Sleeper alert! (ctd.)

April 22 2025

Image of Sleeper alert! (ctd.)

Picture: Christie's

Posted by Bendor Grosvenor

In de Volkskrant, Dutch journalist Tjerk Gualtherie van Weezel reports on a court case about a possible Rembrandt sleeper first covered on AHN in October 2021. Back then, a small Adoration of the Magi panel was sold at Christie's in Amsterdam as 'Circle of Rembrandt' for €860,000. The estimate having been €10-15,000. Two years later it emerged at Sotheby's in London as 'Rembrandt', and sold for £10.9m.

As de Volkskrant reports, the consignor of the picture to Christie's Amsterdam sued Christie's for negligence. In her view, the picture was a Rembrandt, and Christie's were negligent for failing to identify it as such. The painting had been accepted as Rembrandt in the earlier 20th century, but fell out of favour by the 1980s. But Christie's won the case.

The judges did not have to adjudicate on whether the painting was indeed by Rembrandt, but whether Christie's had undertaken reasonable steps to be sure, in their view, that it was not. What emerges from the case is who saw the painting, and that none of them agreed it was by Rembrandt. From de Volkskrant (via Google Translate):

Christie's itself consulted five experts and its own team that examines old masters in 2020, the ruling shows. They were all dismissive. "The way in which the figures in the painting are composed is atypical for Rembrandt," wrote the late Rembrandt expert Ernst van de Wetering, adding that he had decided to no longer make attributions.

Other scholars who shared Ernst van de Wetering's view include Gregor Weber, then head of visual arts at the Rijksmuseum in Amsterdam, David de Witt of the Rembrandt House in Amsterdam, Christiaan Vogelaar of Museum De Lakenhal in Leiden, and the art historian Jaco Rutgers.

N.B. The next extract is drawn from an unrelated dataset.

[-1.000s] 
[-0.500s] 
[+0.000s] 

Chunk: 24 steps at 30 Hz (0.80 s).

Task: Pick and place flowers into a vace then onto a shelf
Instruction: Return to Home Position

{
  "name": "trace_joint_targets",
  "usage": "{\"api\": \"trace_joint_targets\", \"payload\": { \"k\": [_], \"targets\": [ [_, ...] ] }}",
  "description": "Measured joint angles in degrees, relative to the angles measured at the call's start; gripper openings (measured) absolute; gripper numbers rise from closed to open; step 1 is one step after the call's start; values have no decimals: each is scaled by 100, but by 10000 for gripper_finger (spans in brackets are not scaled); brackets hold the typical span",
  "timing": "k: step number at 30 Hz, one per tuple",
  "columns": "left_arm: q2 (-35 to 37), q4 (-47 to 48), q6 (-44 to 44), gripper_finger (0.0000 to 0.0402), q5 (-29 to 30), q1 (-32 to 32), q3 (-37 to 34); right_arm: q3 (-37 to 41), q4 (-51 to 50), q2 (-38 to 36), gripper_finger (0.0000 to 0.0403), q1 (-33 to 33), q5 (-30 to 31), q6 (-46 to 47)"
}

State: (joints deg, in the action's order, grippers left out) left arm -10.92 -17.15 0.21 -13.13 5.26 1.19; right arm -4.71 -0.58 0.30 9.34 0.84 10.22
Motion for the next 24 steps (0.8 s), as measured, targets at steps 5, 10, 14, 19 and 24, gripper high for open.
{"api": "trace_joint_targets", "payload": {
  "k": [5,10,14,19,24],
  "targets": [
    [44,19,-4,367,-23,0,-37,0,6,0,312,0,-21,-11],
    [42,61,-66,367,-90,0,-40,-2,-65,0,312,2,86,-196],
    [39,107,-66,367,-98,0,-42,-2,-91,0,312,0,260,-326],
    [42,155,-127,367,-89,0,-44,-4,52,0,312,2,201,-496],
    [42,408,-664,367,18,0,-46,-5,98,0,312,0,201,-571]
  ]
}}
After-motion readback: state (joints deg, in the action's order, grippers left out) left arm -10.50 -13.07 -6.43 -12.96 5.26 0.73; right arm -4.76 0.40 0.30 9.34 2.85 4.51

Vogelaar was cited in the Christie's catalogue, mentioning the name Jan Adriaensz. van Staveren: 

[...] it reminds of the oeuvre of the Leiden painter Jan Adriaensz. van Staveren (1613/14- 1669) who is thought to have trained with Gerrit Dou. Vogelaar points out that the similarity is especially strong with Van Staveren's Circumcision of circa 1640 [...] and Esther before Ahasuerus in The Leiden Collection, New York [...]

Here is the van Staveren Esther before Ahasuerus. I see little similarity with the putative Rembrandt Adoration. Van Staveren, being a pupil of Dou paints with a much more precise technique than we see in the Adoration. But that in a sense is beside the point - to show that they didn't let the consignor down, Christie's had only to demonstrate they consulted enough of the right kind of experts. Generally, these negligence cases are hard to win, partly because consignment agreements these days don't give you much to fall back on. You have to prove an auction house really screwed up. Christie's evidently did not.

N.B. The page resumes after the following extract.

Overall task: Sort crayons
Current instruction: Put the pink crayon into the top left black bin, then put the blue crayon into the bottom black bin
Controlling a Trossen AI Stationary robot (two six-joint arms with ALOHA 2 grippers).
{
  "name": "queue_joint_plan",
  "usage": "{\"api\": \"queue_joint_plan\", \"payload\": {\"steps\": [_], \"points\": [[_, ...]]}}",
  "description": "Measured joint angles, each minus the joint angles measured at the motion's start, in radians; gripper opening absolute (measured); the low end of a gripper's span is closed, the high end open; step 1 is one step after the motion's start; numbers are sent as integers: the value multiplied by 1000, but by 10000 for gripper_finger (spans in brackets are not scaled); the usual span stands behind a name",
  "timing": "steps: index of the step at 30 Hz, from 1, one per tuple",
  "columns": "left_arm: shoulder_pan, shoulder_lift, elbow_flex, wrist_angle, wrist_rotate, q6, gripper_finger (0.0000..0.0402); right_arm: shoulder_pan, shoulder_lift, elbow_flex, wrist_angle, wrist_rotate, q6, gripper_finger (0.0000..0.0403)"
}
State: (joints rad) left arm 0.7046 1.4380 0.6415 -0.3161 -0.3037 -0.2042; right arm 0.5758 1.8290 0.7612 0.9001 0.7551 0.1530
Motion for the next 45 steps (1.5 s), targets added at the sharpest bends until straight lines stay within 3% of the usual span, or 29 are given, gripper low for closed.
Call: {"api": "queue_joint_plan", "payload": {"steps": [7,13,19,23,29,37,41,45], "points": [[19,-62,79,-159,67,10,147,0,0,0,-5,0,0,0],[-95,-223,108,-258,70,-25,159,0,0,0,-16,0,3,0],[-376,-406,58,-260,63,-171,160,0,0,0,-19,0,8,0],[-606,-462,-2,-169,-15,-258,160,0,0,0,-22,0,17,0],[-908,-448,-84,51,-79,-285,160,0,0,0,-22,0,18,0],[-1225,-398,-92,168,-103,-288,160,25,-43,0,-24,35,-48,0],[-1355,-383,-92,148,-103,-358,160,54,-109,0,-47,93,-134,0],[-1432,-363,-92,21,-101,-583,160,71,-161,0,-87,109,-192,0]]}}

So, given the painting then made over £10m, who did? It seems strange to say, but nobody, really. When the picture was offered by Sotheby's it had the endorsement of Professor Volker Manuth, a Rembrandt scholar of long standing. They also presented new technical evidence to support an attribution to Rembrandt. You can read Sotheby's extensive catalogue note for the painting here. Sotheby's were entitled to offer it as a Rembrandt, just as Christie's were entitled to sell it as not by Rembrandt.

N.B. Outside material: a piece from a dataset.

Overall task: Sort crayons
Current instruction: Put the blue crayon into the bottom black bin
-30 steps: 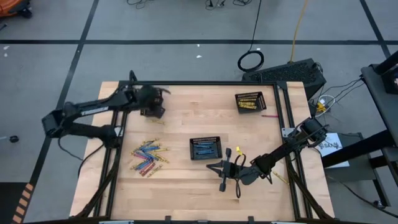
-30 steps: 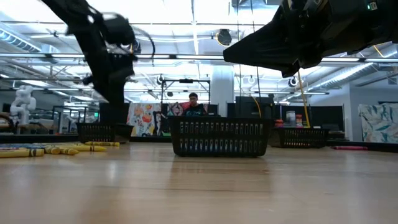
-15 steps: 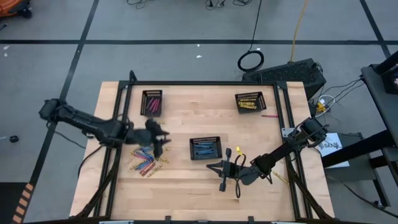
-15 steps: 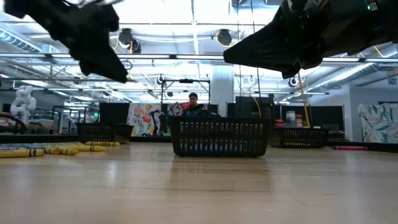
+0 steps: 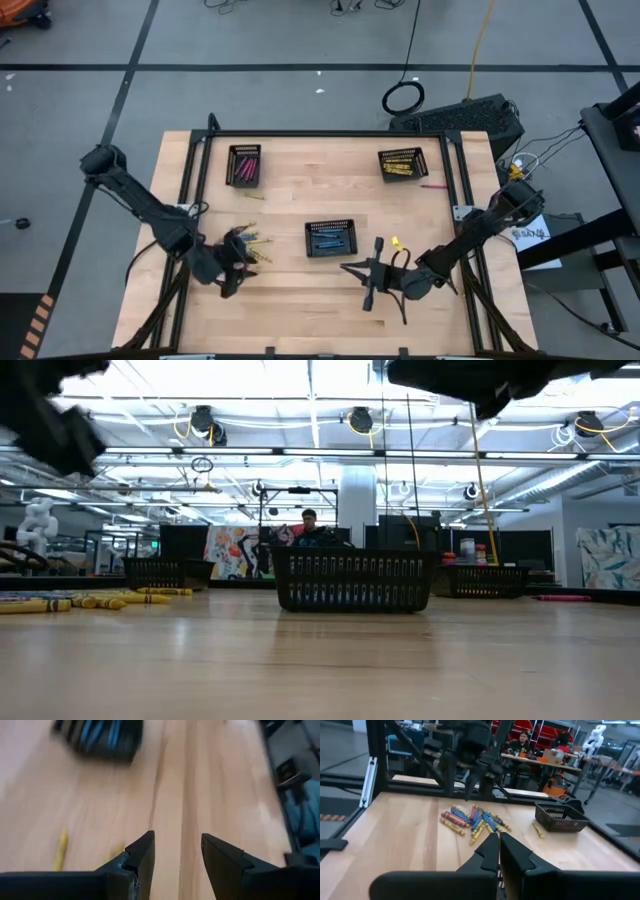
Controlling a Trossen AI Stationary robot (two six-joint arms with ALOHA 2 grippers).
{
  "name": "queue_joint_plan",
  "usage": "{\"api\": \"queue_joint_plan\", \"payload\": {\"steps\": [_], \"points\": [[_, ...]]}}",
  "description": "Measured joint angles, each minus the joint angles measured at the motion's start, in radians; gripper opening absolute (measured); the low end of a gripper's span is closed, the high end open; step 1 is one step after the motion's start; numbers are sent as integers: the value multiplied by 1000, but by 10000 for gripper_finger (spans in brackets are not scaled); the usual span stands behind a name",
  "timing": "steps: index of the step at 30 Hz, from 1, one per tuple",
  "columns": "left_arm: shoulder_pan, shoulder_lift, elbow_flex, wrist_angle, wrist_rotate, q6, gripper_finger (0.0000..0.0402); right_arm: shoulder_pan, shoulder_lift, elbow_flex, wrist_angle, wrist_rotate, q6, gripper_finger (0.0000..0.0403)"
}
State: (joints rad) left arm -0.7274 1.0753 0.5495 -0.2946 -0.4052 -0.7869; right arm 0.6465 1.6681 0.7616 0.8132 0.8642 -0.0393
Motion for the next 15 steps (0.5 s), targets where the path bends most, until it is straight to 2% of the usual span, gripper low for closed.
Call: {"api": "queue_joint_plan", "payload": {"steps": [7,15], "points": [[-35,56,0,-289,46,-446,160,3,-15,0,-5,0,-7,0],[-34,113,0,-404,171,-642,160,2,-15,0,-4,-1,-3,0]]}}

The reason paintings like the Adoration can be in a state of Rembrandt purgatory is that in 2023, as now, there was no consensus in either the art market or the art historical community as to who had the most authoritative opinion on Rembrandt. So it will be possible to have some experts who say 'yes' and some who say 'no'. Of course, this would not have been possible when the late, great Rembrandt scholar Ernst van de Wetering was alive. His voice was considered definitive. But he died in 2021. Had he been alive in 2023, I doubt Sotheby's could have sold the painting as 'Rembrandt'.

And that for me is the most interesting element of this case; how the art market awards and then removes 'authority'. It seems strange that sometimes we are happy to rely on a single voice of authority, even for major artists like Rembrandt, on whom there will always be multiple scholars working at any one time. It is stranger still that when that single voice dies, we begin a kind of reset, almost as if they never existed.

I think I prefer a consensus approach, getting as many views as possible, even if that means there is less certainty. One of my little crusades is to get people, be they art lovers, auction specialists, buyers, or sellers to form their own view, rather than outsourcing it to people we assume have authority, often because they wrote a book on a particular artist. Writing and looking are different skills. 

Only die-hard AHNers will care what I think about the attribution, but for what it's worth I thought (when the picture was at Sotheby's) that it probably was mostly by Rembrandt. The main caveat I had was that with Rembrandt's earliest work, which is what the Adoration would be, one sometimes gets glimpses of early Jan Lievens, with whom he shared a studio in Leiden.

As ever, let us know what you think!